| How to complete this task |
If a line of the data below holds the word "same", list it.

| Information provided |
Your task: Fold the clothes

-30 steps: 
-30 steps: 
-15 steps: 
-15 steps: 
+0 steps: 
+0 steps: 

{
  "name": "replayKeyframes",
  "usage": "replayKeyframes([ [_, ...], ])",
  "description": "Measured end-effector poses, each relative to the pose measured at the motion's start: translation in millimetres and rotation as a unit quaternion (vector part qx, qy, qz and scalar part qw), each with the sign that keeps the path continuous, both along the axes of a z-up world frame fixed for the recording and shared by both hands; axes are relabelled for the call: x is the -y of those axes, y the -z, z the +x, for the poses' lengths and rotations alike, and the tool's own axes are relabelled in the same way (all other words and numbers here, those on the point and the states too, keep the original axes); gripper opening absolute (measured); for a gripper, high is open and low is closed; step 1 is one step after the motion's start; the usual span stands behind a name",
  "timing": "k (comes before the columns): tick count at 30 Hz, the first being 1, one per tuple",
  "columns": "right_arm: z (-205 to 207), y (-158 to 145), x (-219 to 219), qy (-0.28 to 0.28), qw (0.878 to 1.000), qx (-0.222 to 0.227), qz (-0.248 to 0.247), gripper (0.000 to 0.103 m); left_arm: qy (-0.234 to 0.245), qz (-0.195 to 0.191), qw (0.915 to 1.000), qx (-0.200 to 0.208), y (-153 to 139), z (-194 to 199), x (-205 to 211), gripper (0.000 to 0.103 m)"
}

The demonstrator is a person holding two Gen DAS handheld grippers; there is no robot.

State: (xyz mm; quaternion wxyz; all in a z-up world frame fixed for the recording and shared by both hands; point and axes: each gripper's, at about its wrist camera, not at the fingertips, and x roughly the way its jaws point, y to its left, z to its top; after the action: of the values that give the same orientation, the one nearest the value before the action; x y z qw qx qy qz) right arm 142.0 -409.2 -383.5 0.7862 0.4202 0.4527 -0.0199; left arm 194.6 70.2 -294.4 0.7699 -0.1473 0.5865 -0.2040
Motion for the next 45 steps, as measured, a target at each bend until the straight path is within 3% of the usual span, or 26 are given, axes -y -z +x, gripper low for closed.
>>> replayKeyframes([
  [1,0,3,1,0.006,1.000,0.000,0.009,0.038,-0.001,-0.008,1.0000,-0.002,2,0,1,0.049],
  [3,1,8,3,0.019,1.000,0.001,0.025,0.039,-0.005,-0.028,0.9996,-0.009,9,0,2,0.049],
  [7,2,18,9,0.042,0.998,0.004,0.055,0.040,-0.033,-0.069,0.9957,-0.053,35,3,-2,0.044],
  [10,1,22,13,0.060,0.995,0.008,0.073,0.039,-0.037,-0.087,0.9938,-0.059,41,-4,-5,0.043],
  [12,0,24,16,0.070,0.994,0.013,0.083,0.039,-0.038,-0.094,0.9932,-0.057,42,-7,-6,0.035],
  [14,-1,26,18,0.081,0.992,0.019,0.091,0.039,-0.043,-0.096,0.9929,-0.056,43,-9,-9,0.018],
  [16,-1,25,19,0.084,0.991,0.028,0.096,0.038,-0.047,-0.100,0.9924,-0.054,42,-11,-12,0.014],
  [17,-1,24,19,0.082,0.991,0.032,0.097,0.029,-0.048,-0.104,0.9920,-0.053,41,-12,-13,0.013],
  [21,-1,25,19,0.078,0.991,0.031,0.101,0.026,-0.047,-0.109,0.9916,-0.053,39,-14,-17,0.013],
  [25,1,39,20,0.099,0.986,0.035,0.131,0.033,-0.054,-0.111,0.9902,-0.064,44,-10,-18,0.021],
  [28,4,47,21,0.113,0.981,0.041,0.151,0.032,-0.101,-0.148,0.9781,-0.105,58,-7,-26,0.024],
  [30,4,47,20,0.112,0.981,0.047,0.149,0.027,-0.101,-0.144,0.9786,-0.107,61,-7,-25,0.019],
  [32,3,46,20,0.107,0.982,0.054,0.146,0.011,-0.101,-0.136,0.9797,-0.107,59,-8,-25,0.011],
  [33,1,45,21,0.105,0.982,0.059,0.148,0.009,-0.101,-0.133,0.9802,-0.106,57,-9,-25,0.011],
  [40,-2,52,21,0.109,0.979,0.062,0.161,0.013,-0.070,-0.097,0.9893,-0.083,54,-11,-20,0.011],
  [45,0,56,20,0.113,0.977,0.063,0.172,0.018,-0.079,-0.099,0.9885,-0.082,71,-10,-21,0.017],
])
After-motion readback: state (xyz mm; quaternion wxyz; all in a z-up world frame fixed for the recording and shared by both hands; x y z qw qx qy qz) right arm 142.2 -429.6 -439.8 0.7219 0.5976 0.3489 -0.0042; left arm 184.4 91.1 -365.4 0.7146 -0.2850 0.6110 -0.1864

| Response |
  "description": "Measured end-effector poses, each relative to the pose measured at the motion's start: translation in millimetres and rotation as a unit quaternion (vector part qx, qy, qz and scalar part qw), each with the sign that keeps the path continuous, both along the axes of a z-up world frame fixed for the recording and shared by both hands; axes are relabelled for the call: x is the -y of those axes, y the -z, z the +x, for the poses' lengths and rotations alike, and the tool's own axes are relabelled in the same way (all other words and numbers here, those on the point and the states too, keep the original axes); gripper opening absolute (measured); for a gripper, high is open and low is closed; step 1 is one step after the motion's start; the usual span stands behind a name",
State: (xyz mm; quaternion wxyz; all in a z-up world frame fixed for the recording and shared by both hands; point and axes: each gripper's, at about its wrist camera, not at the fingertips, and x roughly the way its jaws point, y to its left, z to its top; after the action: of the values that give the same orientation, the one nearest the value before the action; x y z qw qx qy qz) right arm 142.0 -409.2 -383.5 0.7862 0.4202 0.4527 -0.0199; left arm 194.6 70.2 -294.4 0.7699 -0.1473 0.5865 -0.2040

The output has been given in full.